▸ Raw data:
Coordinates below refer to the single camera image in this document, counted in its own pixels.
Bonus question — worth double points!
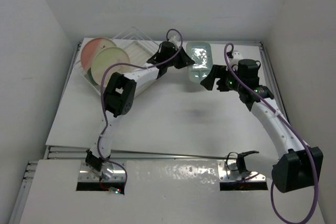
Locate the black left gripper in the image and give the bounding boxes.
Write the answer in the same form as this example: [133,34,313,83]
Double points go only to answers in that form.
[166,47,195,70]

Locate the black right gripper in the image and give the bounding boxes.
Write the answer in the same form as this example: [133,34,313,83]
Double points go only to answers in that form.
[201,64,244,92]

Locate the teal rectangular divided plate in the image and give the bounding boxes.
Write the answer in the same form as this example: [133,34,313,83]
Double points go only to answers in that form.
[186,41,213,83]

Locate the green and cream round plate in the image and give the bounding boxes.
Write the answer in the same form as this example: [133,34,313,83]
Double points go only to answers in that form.
[90,47,131,87]

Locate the pink and cream round plate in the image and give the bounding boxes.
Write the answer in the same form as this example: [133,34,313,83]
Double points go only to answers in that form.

▸ To do:
Leaving out the images, repeat the listing above exactly.

▸ Expected answer:
Coordinates below refer to the single camera image in this document, counted in its own pixels.
Bonus question — worth double points!
Locate the black left gripper in the image and give the bounding boxes.
Write the answer in the same form as this example: [133,34,313,83]
Double points go only to answers in that form.
[166,47,195,70]

Locate the black right gripper in the image and give the bounding boxes.
Write the answer in the same form as this example: [133,34,313,83]
Double points go only to answers in that form.
[201,64,244,92]

Locate the teal rectangular divided plate in the image and give the bounding boxes.
Write the answer in the same form as this example: [133,34,313,83]
Double points go only to answers in that form.
[186,41,213,83]

Locate the green and cream round plate in the image and give the bounding boxes.
Write the answer in the same form as this example: [133,34,313,83]
Double points go only to answers in that form.
[90,47,131,87]

Locate the pink and cream round plate in the image and give the bounding boxes.
Write the answer in the same form as this example: [133,34,313,83]
Double points go only to answers in that form.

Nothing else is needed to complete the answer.